If you’ve been following my Facebook or Instagram feeds, you’ll know that I’ve spent the last several weeks road-tripping through the western states of the lower 48. Along the way, we spent some time in the deserts of the Southwest. We spent a few nights each in Santa Fe, New Mexico, the Chiricahua Mountains of southeastern Arizona, and Joshua Tree National Park, California.
The Chiricahuas and Joshua Tree National Park in particular, gave me pause. These areas were unique: Joshua Tree because of the forests of its namesake trees, and the Chiricahuas due to their status as one of the “Sky Islands”. The Chiricahuas were also home to unique, and rich strips of riparian forest along the few year-round streams. (These were dominated by beautiful stands of Arizona Sycamore.) Despite being unique, these places held no endemic species of birds. The entire avifauna of these areas was made up of either migrant birds, or residents that also occurred in other parts of North America, or at least across the region.
You see, in the South American tropics, there are hundreds, if not thousands of micro-habitats scattered through the Atlantic Forest, Amazon, and particularly in the upper Amazon and Andes Mountains. These habitats from bamboo stands in the rainforest, to high elevation Polylepis forest in the Andes each have their own communities of endemic birds. In the Southwest, similarly sized habitats like the Joshua Tree forests, and the riparian woods in the Chiricahuas lack endemic birds. I wondered why.

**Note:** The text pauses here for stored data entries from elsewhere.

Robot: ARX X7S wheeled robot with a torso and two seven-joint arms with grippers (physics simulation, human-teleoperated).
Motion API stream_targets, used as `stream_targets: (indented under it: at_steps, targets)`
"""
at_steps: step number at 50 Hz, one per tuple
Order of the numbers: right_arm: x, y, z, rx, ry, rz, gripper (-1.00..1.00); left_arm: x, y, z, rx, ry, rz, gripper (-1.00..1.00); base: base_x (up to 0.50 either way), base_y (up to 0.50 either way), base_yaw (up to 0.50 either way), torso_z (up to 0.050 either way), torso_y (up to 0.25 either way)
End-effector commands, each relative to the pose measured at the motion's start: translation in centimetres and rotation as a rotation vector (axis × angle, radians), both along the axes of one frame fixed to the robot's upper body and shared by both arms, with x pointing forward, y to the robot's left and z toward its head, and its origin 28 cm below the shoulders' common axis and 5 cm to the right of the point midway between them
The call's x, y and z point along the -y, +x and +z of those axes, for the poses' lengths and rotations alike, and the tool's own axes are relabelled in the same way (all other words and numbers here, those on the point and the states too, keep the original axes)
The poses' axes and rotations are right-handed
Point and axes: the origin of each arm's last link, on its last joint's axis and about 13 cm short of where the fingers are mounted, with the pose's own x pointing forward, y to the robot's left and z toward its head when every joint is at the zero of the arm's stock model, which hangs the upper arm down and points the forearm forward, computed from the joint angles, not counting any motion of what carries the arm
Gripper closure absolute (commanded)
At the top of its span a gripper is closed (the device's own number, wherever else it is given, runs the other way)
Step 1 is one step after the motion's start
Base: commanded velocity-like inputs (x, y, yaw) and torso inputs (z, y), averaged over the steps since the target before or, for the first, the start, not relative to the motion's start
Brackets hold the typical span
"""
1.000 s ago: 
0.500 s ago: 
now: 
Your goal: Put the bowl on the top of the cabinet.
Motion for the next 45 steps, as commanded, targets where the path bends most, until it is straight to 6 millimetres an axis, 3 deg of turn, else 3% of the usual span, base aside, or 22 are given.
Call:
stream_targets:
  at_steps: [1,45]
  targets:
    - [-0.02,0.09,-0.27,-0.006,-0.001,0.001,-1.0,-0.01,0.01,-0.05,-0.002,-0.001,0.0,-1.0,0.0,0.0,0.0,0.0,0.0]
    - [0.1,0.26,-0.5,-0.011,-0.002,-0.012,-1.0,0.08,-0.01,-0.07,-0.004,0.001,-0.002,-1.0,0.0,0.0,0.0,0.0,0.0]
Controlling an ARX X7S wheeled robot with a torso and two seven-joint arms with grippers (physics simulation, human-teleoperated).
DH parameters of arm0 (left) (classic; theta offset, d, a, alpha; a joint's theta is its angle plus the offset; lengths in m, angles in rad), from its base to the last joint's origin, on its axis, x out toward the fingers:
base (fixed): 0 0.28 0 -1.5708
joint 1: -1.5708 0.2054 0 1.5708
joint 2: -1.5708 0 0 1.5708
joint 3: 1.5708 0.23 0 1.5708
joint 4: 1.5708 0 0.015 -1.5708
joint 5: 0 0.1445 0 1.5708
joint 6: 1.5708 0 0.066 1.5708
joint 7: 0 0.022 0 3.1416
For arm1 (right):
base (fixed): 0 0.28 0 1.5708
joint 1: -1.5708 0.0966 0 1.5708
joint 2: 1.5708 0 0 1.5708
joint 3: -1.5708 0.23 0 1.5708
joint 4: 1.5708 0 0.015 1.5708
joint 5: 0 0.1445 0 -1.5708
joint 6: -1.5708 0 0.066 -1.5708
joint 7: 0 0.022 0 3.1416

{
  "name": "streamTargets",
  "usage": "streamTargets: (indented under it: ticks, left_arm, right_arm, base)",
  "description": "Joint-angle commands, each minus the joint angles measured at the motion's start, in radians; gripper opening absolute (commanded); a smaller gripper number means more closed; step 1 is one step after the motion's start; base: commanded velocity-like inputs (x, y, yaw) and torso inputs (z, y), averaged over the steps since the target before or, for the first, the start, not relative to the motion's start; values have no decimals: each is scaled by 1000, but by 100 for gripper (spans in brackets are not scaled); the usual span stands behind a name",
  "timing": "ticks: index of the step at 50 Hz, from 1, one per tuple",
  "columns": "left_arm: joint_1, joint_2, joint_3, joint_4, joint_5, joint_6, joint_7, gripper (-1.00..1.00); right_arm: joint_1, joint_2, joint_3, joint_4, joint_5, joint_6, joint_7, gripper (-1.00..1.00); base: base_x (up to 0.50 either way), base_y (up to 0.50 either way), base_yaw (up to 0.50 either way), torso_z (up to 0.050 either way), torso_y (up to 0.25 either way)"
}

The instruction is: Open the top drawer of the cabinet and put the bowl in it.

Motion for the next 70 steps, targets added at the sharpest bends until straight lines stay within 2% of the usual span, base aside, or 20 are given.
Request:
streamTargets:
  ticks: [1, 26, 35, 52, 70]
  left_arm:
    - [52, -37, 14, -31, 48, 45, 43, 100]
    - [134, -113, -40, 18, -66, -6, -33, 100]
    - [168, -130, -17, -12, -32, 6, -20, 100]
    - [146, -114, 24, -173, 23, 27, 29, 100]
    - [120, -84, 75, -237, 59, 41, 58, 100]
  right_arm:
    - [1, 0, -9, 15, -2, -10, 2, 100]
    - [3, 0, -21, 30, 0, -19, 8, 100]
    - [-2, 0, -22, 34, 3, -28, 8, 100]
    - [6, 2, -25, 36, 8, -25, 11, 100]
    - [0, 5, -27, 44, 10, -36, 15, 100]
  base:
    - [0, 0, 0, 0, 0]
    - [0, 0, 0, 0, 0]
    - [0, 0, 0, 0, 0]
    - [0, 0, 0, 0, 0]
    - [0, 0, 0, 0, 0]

When I began looking for an answer, I quickly realized that I was opening a very large can of worms, that included many arguments about the nature of evolution, speciation, and its relationship to habitat diversity, stability, instability, persistence, and history. Frankly, a straight answer to my query was very hard to find, and after a few hours of tangent-chasing, I almost gave up on this post. But, I stewed on it for a week or so, and realized a few things I found seemed relevant.
First a note on endemism. Endemic species are those found in a single geographic location. While that can be looked at broadly (endemic to North America) or at a very small scale (endemic to single valley in the upper Andes of Bolivia), in this case, I’m thinking about the finer end of the scale. What causes endemism? That too is a fairly hot topic, but most evidence seems to point to high concentrations of endemics occurring in areas of climatic and therefore ecosystem, stability. I found a paper in the journal Ecography that strongly correlated the presence of endemic birds to climate stability in the Andes. In more specific terms: “Pairwise comparisons of peaks and adjacent lows of endemism provide strong evidence for linking peaks of endemism with local ecoclimatic stability.” Then went on: “Most endemics are relict populations which survived periods of global climatic change in places where these impacts were moderated.”
In other words, stability leads to endemism. That, I thought, might be the key to why the desert southwest, doesn’t contain endemic birds.
First I considered seasonality. The Southwestern United States lies at higher latitude than the tropics and experiences large temperature swings from winter to summer. Precipitation too is influenced by a seasonal, monsoonal flow out of the Pacific.
But the Amazon, and much of the rest of the tropics, also experience different precipitation from one part of the year to another. There are also a suite of endemics in the southern cone of South America where the latitude is even more extreme than the Southwest. So differences in precipitation, and temperature swings from summer to winter, didn’t yield a satisfying answer to my query.
It turns out I wasn’t thinking about the question on the right scale. I had only considered “stability” to mean how the weather is likely to change from one day to the next. But that isn’t what stability means here. Stability is being able to predict what happens not one day to the next but across centuries, millennia, or even geologic epochs.
And there it was. As the Ecography paper noted, some areas of the Andes have experienced relative climate stability since before the Pleistocene. They may experience seasonality, but that seasonality is predictable across time, meaning species have had the chance to specialize to that ecosystem, and no other. Those areas became hotspots for endemism.
In the deserts of the Southwest however, the long term patterns in climate has been one of change. One study using pollen counts in sediment cores from central Arizona found that, during the Wisconsin period (35,000-20,000 years BP), temperatures were up to 5C cooler than they are today, and wetter, allowing the growth of spruce and pine forests in what is now contiguous scrub desert.
A comparable study used ancient packrat middens to determine how the Southwest’s environment has shifted over the past 50,000 years. They found over the course of that time, that forest and xeric vegetation (desert) alternated, coming and going several times over the past fifty millennia.
The desert Southwest has been anything but stable, so endemic birds simply haven’t had the time to evolve to the constantly shifting habitats. As a result, we see species that are limited to the region as a whole (usually including much of Mexico), but not to specific habitats within the desert, as we would in the more stable areas of South America.